--- TASK TO COMPLETE ---
Copy each entry precisely as written, and do not carry over the pictures.

━━━━━ MATERIAL FOR THIS EXERCISE ━━━━━

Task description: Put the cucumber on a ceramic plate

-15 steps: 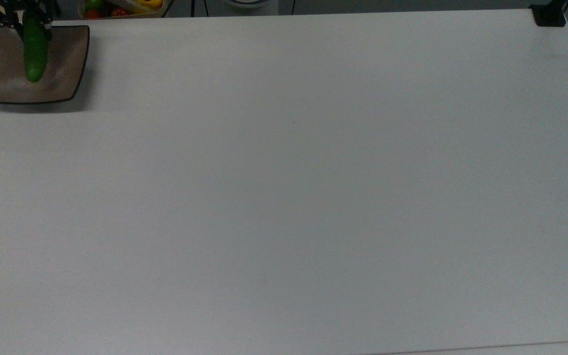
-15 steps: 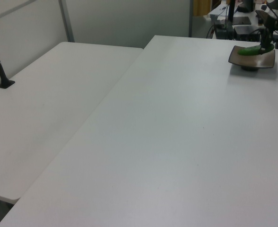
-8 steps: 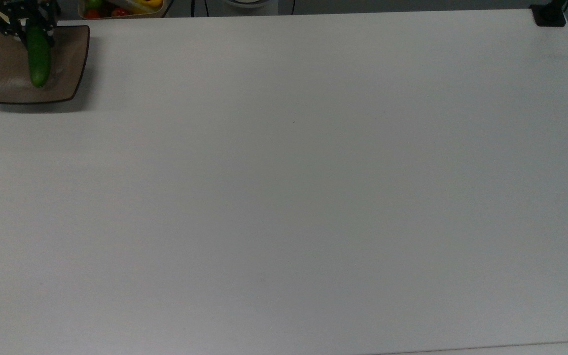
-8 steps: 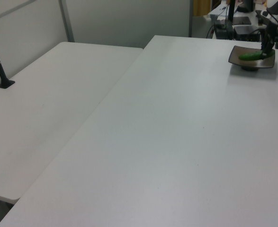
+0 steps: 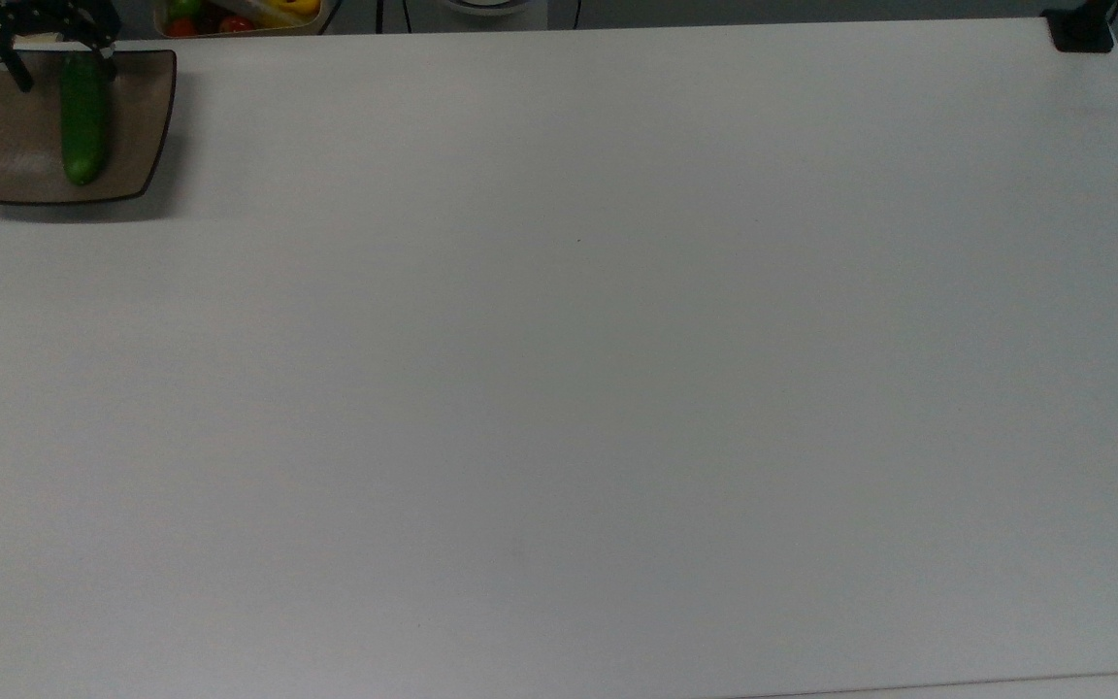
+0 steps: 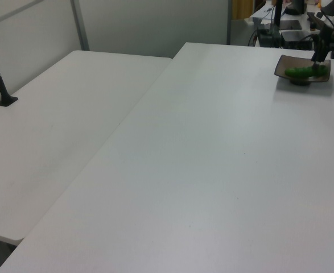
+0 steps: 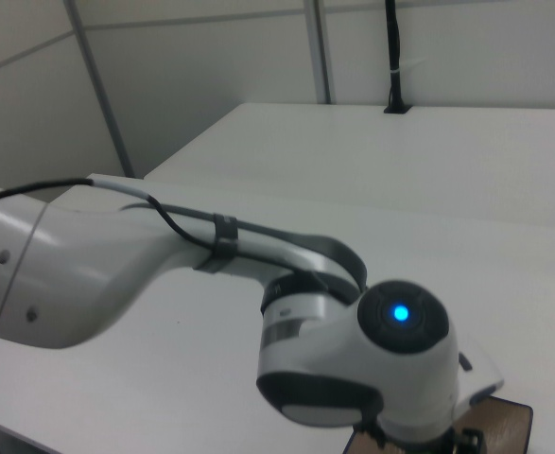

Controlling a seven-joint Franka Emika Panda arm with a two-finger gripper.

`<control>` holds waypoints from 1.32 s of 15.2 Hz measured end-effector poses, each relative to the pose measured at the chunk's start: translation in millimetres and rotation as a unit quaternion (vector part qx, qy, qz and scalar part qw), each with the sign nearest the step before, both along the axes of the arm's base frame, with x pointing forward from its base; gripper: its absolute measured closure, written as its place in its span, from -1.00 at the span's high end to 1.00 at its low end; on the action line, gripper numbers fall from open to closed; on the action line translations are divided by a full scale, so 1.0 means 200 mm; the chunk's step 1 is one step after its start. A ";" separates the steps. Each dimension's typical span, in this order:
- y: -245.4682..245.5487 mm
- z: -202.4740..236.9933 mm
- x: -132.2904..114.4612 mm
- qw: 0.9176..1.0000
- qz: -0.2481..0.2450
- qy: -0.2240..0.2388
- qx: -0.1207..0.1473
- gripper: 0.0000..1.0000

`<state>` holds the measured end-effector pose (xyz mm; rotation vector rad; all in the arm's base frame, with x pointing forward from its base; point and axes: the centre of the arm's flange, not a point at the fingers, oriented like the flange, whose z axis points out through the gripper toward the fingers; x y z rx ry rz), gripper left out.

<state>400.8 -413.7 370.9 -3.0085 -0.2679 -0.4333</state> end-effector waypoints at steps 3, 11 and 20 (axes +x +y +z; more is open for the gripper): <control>0.06 0.39 0.11 0.999 -0.014 -0.002 0.052 1.00; 0.56 1.24 0.38 0.982 -0.123 0.043 0.140 1.00; 1.57 1.53 0.59 0.976 -0.175 0.116 0.056 1.00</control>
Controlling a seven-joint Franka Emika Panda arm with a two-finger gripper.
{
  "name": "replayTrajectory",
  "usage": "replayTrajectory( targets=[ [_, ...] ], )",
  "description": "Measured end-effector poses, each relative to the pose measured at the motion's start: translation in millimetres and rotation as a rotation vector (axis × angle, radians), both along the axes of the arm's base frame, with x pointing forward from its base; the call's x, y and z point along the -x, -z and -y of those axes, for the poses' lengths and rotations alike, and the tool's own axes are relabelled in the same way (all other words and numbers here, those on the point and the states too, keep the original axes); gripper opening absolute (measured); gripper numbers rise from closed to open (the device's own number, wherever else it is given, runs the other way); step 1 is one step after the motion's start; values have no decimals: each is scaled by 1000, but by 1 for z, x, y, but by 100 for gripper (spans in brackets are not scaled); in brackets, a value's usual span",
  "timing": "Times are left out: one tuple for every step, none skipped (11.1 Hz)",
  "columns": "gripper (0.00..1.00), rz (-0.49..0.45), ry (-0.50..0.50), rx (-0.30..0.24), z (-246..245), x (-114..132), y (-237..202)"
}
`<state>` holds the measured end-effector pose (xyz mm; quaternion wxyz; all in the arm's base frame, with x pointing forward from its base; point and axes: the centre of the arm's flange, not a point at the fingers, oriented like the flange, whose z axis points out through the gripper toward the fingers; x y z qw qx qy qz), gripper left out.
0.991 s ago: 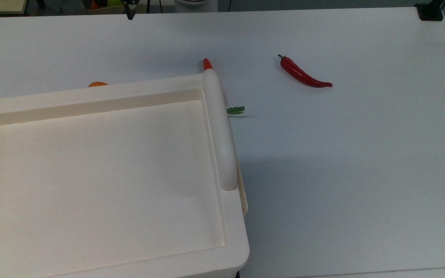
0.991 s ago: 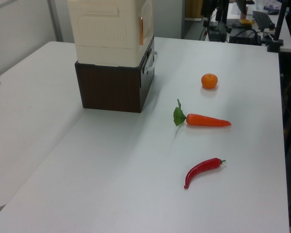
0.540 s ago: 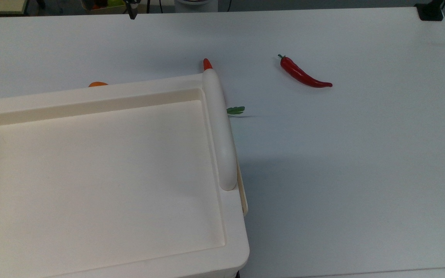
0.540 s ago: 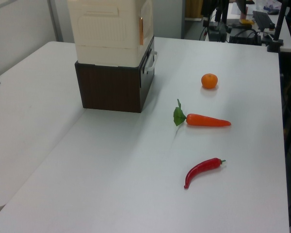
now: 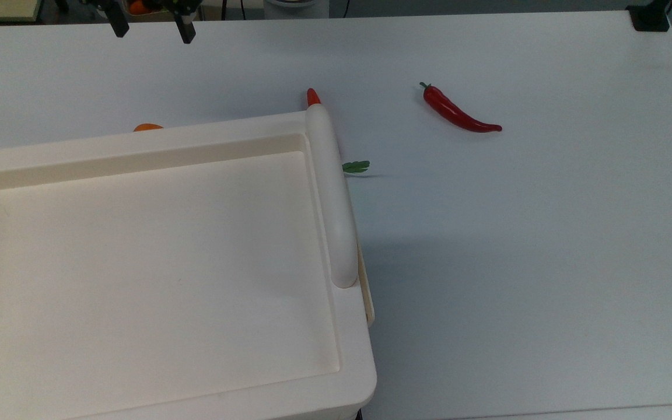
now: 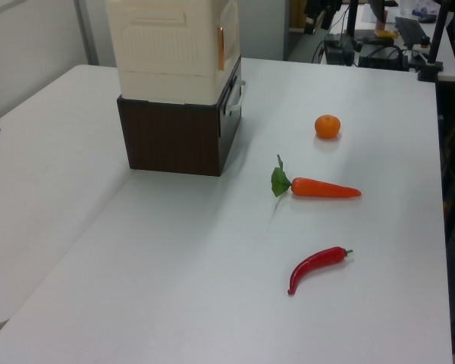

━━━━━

--- FINAL ANSWER ---
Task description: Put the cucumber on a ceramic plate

-15 steps: 
-15 steps: 
-8 steps: 
-8 steps: 
+0 steps: 
+0 steps: 
+0 steps: 

Controlling a seven-joint Franka Emika Panda arm with a two-finger gripper.

`<control>` holds waypoints from 1.32 s of 15.2 Hz measured end-effector poses, each relative to the pose measured at the chunk's start: translation in millimetres and rotation as a unit quaternion (vector part qx, qy, qz and scalar part qw), each with the sign nearest the step before, both along the axes of the arm's base frame, with x pointing forward from its base; gripper: its absolute measured closure, written as its place in its span, from -1.00 at the span's high end to 1.00 at its low end; on the action line, gripper numbers fall from open to closed; on the action line translations are divided by a full scale, so 1.0 means 200 mm; the chunk's step 1 is one step after its start. A ";" separates the steps. Each dimension's typical span, in this order:
- y: -245.4682..245.5487 mm
- z: -202.4740..236.9933 mm
- x: -132.2904..114.4612 mm
- qw: 0.9176..1.0000
- qz: -0.2481..0.2450
- qy: -0.2240..0.2388
- qx: -0.1207..0.1473
- gripper: 0.0000..1.0000

`<state>` holds the measured end-effector pose (xyz mm; rotation vector rad; all in the arm's base frame, with x pointing forward from its base; point and axes: the centre of the arm's flange, not a point at the fingers, oriented like the flange, whose z axis points out through the gripper toward the fingers; x y z rx ry rz), gripper left out.

<state>400.8 -413.7 370.9 -3.0085 -0.2679 -0.4333</state> end-effector waypoints at steps 3, 11 and 20 (axes +x +y +z; more is open for the gripper): <control>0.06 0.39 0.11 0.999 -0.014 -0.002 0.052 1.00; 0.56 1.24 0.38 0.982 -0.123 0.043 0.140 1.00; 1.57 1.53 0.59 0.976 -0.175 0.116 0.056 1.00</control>
Controlling a seven-joint Franka Emika Panda arm with a two-finger gripper.
{
  "name": "replayTrajectory",
  "usage": "replayTrajectory( targets=[ [_, ...] ], )",
  "description": "Measured end-effector poses, each relative to the pose measured at the motion's start: translation in millimetres and rotation as a rotation vector (axis × angle, radians), both along the axes of the arm's base frame, with x pointing forward from its base; the call's x, y and z point along the -x, -z and -y of those axes, for the poses' lengths and rotations alike, and the tool's own axes are relabelled in the same way (all other words and numbers here, those on the point and the states too, keep the original axes); gripper opening absolute (measured); gripper numbers rise from closed to open (the device's own number, wherever else it is given, runs the other way); step 1 is one step after the motion's start; values have no decimals: each is scaled by 1000, but by 1 for z, x, y, but by 100 for gripper (spans in brackets are not scaled); in brackets, a value's usual span",
  "timing": "Times are left out: one tuple for every step, none skipped (11.1 Hz)",
  "columns": "gripper (0.00..1.00), rz (-0.49..0.45), ry (-0.50..0.50), rx (-0.30..0.24), z (-246..245), x (-114..132), y (-237..202)"
}
`<state>` holds the measured end-effector pose (xyz mm; quaternion wxyz; all in the arm's base frame, with x pointing forward from its base; point and axes: the centre of the arm's flange, not a point at the fingers, oriented like the flange, whose z axis points out through the gripper toward the fingers; x y z qw qx qy qz), gripper left out.
0.991 s ago: 
0.991 s ago: 
0.540 s ago: 
0.540 s ago: 
now: 
now: 

This output is now finished.